Homa: A Receiver-Driven Low-Latency Transport Protocol Using Network Priorities (Complete Version) (1803.09615v2)

Abstract: Homa is a new transport protocol for datacenter networks. It provides exceptionally low latency, especially for workloads with a high volume of very short messages, and it also supports large messages and high network utilization. Homa uses in-network priority queues to ensure low latency for short messages; priority allocation is managed dynamically by each receiver and integrated with a receiver-driven flow control mechanism. Homa also uses controlled overcommitment of receiver downlinks to ensure efficient bandwidth utilization at high load. Our implementation of Homa delivers 99th percentile round-trip times less than 15{\mu}s for short messages on a 10 Gbps network running at 80% load. These latencies are almost 100x lower than the best published measurements of an implementation. In simulations, Homa's latency is roughly equal to pFabric and significantly better than pHost, PIAS, and NDP for almost all message sizes and workloads. Homa can also sustain higher network loads than pFabric, pHost, or PIAS.

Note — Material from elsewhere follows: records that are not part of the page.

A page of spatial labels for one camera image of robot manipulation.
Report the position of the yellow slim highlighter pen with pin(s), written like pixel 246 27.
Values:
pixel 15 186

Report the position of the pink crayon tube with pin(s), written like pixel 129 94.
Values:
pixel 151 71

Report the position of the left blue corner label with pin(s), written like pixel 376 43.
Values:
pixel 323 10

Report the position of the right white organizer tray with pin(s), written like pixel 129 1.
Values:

• The paper introduces a receiver-driven framework that minimizes latency by dynamically managing network priorities, achieving 99th percentile round-trip times under 15 µs in a 10 Gbps network at 80% load.
• It employs a novel immediate transmission of a designated number of message bytes and dynamic priority allocation to mimic SRPT scheduling and reduce queuing delays.
• Performance evaluations demonstrate Homa’s superior handling of short and large messages compared to TCP-like protocols and alternatives such as pFabric, enhancing overall datacenter efficiency.

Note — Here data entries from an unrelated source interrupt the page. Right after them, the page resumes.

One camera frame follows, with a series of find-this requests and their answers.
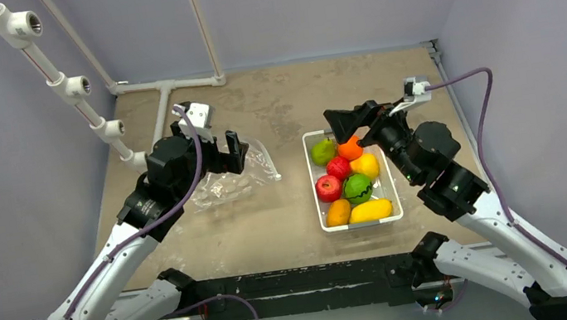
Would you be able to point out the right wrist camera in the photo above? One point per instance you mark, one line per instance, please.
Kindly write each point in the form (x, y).
(415, 93)

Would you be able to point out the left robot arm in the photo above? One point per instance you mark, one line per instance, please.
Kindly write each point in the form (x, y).
(174, 169)

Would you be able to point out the green watermelon toy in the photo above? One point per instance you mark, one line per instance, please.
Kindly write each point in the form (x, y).
(357, 189)

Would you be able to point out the red dark apple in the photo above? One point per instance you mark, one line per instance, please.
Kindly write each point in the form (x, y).
(339, 167)

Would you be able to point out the yellow mango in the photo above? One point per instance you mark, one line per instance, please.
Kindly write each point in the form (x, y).
(374, 210)

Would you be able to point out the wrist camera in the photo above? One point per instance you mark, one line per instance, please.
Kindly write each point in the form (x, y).
(197, 115)
(415, 93)

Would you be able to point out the orange fruit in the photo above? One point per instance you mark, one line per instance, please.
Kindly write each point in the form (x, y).
(350, 150)

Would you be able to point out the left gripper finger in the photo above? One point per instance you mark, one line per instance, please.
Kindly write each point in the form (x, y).
(234, 145)
(239, 165)

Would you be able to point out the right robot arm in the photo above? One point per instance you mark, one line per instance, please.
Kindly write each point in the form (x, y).
(425, 157)

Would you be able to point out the clear zip top bag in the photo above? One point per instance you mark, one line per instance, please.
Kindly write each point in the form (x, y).
(219, 189)

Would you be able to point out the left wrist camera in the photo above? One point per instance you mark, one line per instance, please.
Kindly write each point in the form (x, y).
(197, 115)

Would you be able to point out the yellow pear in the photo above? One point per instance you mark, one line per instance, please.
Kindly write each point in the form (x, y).
(367, 164)

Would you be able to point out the white plastic basket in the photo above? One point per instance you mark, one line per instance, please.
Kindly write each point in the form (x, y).
(383, 185)

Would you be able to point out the black base bar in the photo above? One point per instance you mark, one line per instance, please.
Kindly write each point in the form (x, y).
(393, 280)

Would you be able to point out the aluminium rail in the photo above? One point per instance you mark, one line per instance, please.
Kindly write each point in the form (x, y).
(435, 53)

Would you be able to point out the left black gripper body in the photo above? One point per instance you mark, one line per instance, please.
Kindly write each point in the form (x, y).
(213, 161)

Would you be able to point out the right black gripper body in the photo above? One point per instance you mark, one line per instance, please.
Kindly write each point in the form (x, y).
(370, 119)

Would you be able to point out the white pvc pipe frame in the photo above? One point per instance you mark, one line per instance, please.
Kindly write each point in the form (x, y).
(21, 29)

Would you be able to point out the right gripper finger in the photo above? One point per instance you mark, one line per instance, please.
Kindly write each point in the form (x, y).
(343, 132)
(359, 113)

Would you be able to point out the orange mango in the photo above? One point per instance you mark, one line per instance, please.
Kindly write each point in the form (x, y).
(339, 213)

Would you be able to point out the green pear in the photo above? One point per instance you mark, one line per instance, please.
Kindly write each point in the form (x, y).
(323, 152)

Homa: A Receiver-Driven Low-Latency Transport Protocol for Datacenter Networks

The paper explores Homa, a novel transport protocol specifically designed to address the unique needs of datacenter networks characterized by high volumes of short messages and the potential for very low latency communication. Unlike traditional transport protocols such as TCP, which are not optimized for these conditions, Homa leverages innovative mechanisms to closely approach the minimum latencies achievable by the underlying hardware.

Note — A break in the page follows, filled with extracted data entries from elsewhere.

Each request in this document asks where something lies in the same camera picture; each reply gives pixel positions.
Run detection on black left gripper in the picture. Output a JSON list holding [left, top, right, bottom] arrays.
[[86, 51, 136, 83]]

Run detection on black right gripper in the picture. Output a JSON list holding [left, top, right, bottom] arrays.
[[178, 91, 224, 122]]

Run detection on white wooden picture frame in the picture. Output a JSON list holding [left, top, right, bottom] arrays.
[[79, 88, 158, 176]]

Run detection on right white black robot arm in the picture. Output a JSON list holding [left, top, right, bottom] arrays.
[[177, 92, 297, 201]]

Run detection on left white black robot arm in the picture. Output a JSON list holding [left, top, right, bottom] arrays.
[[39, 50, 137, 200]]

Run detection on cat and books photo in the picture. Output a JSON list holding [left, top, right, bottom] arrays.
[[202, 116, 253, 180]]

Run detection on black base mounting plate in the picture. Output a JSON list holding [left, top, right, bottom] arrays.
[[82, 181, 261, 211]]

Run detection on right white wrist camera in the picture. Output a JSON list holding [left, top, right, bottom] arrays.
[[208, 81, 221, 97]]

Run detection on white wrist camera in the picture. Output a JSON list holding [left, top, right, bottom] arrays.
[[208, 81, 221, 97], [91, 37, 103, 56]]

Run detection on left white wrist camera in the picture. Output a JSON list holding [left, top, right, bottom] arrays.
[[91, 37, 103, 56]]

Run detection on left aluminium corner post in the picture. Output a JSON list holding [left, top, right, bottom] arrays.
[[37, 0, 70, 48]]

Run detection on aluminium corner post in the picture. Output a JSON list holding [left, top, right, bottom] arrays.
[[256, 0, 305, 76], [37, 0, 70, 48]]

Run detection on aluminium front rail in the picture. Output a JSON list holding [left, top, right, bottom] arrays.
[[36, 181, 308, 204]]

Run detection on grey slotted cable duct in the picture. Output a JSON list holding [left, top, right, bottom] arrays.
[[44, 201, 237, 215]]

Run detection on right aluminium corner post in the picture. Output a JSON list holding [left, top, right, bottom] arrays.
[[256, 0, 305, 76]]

Key Innovation and Design Principles

Homa introduces a receiver-driven architecture to manage and prioritize network flows. The central idea is to dynamically leverage in-network priority queues to ensure low latency, particularly for short messages. Each receiver in the network plays a pivotal role in allocating priority levels and managing flow control, contrasting traditional sender-driven approaches. This methodology addresses several critical challenges:

1. Blind Transmission of Short Messages: Homa allows a specified number of message bytes (RTTbytes) to be transmitted immediately without coordination to minimize latency, recognizing the limitation of packet scheduling for each message due to the time added by arbiter communication delays.
2. Dynamic Allocation of Priorities: Unlike static priority allocations, Homa dynamically adjusts priorities for each message at the receiver end. This dynamic approach mimics the shortest remaining processing time first (SRPT) scheduling policy, thereby minimizing queuing delays.
3. Controlled Overcommitment: To counteract bandwidth wastage associated with inactive sender responses, receivers are intentionally designed to overcommit by allowing several concurrent transmissions and using priority mechanisms to manage potential congestion.

Performance Evaluation and Comparative Analysis

Homa's performance metrics demonstrate significant improvements in both latency and throughput when compared to existing transport protocols:

• The implementation achieved 99th percentile round-trip times of less than 15 µs for short messages in a 10 Gbps network operating at 80% load.
• Despite being tailored for small message performance, Homa outperformed TCP-like approaches when handling larger messages due to its superior priority-based scheduling mechanism.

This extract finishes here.